Венгерка голубого бархата, расшитая золотом и отороченная соболями, ниспадала ему ниже колен и прикрывала голенища его желтых сафьяновых сапожек. На голове у него был колпачок, также голубого бархата, опушенный соболями и украшенный султаном из жемчужин, который свисал ему на плечо. На нём был пояс из золотых шнурков и желудей, а у пояса висел маленький палаш, украшенный драгоценными камнями. Наконец, в руках у него был молитвенник в золотом переплете.

Увидя столь прекрасное платье на мальчишке моих лет, я пришел в такой восторг, что, сам не зная, что творю, приблизился к мальчугану и подарил ему два каштана, которые держал в руке; однако негодник вместо того, чтобы поблагодарить меня за любезность, изо всех сил стукнул меня молитвенником по носу. Он чуть не выбил мне заодно и левый глаз, царапина едва не разодрала мне ноздрю, и в единый миг я залился кровью. Мне кажется, что я слышал, как маленький барчук начал пронзительно визжать, но я не помню этого ясно, ибо упал в обморок. Придя в себя, я увидел, что нахожусь в монастырском саду, у колодца, окруженный отцом и братьями, которые обмывали мне лицо и старались остановить кровотечение.

Когда я, окровавленный, ещё лежал так, мы увидели маленького барчука с тем дворянином, который первый вышел из кареты, — они явились вместе со священником и двумя лакеями, из коих один нёс пук розог. Дворянин кратко сообщил, что принцесса де Рокка Фиорита приказала, чтобы меня выдрали до крови за то, что я решился напугать её и её маленького Принчипино. Лакеи тут же взялись приводить приговор в исполнение.

Отец мой, боясь, чтобы монастырь не отказал ему в убежище, поначалу помалкивал, но, видя, что меня безжалостно терзают, не мог уже долее выдержать и, обращаясь к дворянину, сказал с глубоким негодованием:

— Прикажи, синьор, прекратить это мучительство или запомни, кстати, что я уже отправил на тот свет не одного из господ, что стоили десятка таких, как ты.

Дворянин почувствовал, вероятно, что слова эти весьма многозначительны, и приказал прекратить экзекуцию, но, когда я лежал ещё на земле, Принчипино подбежал и ткнул мне ногой в лицо, говоря:

— Managia la tua facia de banditu.[59]

Это последнее оскорбление переполнило чашу моей ярости.

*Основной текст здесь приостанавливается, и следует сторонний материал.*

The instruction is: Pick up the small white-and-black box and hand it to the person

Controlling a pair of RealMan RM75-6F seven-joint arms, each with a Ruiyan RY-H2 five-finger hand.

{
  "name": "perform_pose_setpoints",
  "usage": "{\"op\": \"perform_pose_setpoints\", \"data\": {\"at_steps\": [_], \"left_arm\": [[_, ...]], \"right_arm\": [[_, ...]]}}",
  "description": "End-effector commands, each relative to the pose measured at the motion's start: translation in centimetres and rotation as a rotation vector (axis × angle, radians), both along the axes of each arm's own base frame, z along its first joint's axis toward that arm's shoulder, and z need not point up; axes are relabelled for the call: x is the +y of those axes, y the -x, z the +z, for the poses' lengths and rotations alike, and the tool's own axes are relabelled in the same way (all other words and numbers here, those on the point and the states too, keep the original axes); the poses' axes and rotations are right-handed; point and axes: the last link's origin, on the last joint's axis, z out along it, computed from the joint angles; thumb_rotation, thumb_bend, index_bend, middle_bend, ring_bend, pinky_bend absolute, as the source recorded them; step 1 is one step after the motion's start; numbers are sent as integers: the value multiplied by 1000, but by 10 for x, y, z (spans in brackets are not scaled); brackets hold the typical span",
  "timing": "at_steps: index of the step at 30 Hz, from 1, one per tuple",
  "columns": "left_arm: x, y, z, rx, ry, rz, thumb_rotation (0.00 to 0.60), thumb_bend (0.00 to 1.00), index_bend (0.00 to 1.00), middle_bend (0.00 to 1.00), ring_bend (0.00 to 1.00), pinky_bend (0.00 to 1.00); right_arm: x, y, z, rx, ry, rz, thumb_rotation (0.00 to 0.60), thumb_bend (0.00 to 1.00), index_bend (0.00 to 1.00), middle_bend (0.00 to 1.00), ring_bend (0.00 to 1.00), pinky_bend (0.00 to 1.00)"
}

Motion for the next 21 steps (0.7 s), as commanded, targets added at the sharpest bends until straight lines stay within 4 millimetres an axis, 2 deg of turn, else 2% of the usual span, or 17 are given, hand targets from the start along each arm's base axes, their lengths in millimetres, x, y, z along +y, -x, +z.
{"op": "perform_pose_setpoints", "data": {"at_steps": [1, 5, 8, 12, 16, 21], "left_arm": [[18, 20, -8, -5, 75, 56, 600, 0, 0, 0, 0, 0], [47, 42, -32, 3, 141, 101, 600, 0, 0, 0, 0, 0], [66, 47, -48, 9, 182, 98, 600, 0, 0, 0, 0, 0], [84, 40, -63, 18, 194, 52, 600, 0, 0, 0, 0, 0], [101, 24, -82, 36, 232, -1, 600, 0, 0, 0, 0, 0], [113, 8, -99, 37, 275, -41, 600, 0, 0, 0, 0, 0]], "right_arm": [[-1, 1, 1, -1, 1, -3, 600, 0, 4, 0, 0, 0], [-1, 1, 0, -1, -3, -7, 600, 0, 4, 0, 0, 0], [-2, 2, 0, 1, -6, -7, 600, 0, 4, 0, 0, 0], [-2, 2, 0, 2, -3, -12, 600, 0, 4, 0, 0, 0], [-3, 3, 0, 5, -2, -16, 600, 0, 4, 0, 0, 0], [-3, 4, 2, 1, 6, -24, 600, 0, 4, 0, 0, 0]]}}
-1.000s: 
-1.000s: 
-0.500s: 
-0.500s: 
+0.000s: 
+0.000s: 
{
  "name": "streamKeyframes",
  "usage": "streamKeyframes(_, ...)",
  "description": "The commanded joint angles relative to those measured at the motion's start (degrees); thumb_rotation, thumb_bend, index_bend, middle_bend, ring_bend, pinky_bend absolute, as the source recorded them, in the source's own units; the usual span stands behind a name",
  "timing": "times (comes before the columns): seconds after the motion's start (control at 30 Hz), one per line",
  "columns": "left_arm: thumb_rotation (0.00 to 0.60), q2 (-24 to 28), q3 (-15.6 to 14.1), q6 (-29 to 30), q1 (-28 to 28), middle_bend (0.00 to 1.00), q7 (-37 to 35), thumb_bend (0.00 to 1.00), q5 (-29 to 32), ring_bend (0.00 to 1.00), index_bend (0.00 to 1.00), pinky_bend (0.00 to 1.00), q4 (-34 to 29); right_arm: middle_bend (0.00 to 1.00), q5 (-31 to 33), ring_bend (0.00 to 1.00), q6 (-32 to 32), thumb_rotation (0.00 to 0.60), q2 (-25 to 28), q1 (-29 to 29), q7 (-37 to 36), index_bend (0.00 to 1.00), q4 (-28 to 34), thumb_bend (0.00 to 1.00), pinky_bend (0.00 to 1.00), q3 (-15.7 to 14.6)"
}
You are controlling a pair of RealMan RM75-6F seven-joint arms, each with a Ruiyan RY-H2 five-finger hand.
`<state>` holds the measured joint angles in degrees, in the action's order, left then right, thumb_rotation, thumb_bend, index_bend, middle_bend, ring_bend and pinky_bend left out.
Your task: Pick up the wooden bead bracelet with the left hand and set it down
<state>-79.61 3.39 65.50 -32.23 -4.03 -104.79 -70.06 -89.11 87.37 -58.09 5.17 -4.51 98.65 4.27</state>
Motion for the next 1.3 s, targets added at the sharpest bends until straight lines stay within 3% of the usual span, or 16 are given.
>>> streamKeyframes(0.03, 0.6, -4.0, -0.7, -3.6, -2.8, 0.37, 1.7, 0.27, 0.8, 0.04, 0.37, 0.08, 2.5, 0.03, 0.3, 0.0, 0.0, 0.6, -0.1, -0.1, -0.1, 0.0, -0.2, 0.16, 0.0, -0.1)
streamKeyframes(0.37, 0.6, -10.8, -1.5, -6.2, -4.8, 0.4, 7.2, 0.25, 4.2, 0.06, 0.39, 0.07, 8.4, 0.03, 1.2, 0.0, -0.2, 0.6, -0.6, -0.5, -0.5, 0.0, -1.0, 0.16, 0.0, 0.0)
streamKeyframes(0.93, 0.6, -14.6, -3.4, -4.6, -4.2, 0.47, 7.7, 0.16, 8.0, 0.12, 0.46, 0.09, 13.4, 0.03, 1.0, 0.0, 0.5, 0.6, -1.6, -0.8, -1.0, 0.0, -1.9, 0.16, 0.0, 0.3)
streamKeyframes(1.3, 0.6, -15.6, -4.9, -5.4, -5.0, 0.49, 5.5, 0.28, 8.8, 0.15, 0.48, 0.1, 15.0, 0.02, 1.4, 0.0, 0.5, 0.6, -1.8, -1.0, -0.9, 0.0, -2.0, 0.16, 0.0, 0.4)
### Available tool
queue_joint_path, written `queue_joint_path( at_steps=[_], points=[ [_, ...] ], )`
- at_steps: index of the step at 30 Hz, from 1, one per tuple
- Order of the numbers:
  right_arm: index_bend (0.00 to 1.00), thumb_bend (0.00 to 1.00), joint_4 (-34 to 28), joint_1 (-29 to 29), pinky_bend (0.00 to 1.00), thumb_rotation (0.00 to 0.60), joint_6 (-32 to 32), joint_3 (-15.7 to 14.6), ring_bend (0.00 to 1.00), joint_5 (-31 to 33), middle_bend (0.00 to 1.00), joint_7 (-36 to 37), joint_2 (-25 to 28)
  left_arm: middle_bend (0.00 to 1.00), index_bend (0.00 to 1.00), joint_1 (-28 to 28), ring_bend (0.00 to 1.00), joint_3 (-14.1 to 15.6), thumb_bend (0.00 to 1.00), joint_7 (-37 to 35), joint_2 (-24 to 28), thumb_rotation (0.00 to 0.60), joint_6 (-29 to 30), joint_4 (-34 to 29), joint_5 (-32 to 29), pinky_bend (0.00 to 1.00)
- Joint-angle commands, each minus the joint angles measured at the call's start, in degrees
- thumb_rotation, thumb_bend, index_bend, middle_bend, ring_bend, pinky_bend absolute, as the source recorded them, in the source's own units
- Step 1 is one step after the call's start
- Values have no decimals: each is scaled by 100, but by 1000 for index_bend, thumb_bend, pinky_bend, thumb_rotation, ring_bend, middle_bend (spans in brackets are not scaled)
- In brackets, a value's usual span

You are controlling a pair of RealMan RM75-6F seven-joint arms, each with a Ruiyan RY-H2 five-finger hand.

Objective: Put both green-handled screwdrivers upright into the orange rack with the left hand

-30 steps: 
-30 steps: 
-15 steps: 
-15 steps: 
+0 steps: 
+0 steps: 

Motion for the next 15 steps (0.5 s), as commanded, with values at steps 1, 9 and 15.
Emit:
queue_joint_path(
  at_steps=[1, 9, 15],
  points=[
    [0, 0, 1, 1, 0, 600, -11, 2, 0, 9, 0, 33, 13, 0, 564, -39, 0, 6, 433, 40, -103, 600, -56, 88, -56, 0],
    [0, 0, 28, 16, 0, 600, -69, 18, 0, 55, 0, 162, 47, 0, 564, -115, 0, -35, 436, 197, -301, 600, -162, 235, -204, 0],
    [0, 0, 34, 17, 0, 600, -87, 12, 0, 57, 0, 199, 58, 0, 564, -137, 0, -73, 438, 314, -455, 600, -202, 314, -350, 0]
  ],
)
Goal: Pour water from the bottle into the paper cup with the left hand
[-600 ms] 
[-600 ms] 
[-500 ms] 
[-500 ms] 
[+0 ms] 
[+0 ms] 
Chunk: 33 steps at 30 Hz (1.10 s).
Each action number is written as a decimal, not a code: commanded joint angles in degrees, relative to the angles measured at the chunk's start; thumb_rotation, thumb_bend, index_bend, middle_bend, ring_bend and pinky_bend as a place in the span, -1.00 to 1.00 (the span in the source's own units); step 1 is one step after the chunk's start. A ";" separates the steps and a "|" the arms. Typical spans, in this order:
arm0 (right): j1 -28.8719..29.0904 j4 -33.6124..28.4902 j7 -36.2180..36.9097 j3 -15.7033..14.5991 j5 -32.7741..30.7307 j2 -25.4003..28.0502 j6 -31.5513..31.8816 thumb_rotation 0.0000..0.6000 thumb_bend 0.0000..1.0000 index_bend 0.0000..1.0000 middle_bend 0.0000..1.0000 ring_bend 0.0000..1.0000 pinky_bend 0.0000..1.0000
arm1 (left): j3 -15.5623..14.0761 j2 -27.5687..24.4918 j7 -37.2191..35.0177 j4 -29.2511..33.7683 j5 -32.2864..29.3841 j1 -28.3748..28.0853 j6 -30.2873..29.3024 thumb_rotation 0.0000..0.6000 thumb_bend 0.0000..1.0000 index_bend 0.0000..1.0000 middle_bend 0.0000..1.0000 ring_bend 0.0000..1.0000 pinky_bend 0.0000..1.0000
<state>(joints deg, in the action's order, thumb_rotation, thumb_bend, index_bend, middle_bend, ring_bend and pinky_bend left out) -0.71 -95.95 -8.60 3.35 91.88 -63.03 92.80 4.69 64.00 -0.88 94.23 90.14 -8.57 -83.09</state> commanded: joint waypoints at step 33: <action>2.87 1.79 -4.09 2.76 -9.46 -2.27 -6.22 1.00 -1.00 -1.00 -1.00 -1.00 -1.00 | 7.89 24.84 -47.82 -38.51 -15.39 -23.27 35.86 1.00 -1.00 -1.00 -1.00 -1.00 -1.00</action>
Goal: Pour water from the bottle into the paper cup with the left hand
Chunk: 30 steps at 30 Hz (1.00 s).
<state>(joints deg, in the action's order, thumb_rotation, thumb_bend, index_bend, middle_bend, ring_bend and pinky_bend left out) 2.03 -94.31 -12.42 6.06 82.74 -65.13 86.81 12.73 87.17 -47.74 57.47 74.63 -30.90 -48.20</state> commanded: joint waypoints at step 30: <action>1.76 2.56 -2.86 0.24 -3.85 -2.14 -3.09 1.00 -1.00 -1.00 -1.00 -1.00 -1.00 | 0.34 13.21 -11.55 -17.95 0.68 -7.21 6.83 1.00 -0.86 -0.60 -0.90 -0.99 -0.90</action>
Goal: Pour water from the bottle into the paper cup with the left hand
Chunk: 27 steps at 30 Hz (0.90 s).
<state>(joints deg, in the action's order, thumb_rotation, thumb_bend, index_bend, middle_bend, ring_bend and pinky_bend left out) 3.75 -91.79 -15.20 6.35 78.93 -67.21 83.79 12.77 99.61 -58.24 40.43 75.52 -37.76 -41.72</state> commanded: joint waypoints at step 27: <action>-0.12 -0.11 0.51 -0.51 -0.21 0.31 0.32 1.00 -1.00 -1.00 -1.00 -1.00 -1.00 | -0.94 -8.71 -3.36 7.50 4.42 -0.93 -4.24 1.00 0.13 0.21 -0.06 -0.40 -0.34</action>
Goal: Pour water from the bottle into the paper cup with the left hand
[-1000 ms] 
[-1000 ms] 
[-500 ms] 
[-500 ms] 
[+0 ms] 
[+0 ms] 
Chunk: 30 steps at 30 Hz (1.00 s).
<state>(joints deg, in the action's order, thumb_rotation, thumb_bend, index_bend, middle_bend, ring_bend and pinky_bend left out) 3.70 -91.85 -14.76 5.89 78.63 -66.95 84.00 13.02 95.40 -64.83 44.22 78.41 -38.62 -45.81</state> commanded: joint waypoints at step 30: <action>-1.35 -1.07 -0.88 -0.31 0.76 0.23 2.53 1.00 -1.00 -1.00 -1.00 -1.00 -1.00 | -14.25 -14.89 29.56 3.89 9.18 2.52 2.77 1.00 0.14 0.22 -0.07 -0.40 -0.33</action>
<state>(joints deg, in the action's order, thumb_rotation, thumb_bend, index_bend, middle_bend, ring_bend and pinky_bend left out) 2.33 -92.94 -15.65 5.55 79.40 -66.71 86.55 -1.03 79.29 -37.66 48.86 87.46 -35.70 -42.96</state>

Могу сказать, что с этого мгновения я перестал быть ребенком, или, вернее, с тех пор уже не вкушал ни одной из радостей этого возраста и долго потом не мог хладнокровно глядеть на человека в богатом платье.

Без сомнения, мстительность именно и является первородным грехом нашего отечества, ибо, хотя мне было тогда всего лишь восемь лет, я денно и нощно думал только о том, как наказать Принчипино. Не раз я пробуждался ото сна, мечтая, что держу его за волосы и осыпаю ударами, а наяву всё время обдумывал, как можно отомстить ему издалека (ибо предвидел, что мне не позволят приблизиться к нему) и, утолив свою ярость, тут же пуститься наутек. Наконец, я решил, что запущу ему в лицо камень, ведь я был очень ловок; тем временем, однако, чтобы получше набить руку, целые дни швырял камни в цель.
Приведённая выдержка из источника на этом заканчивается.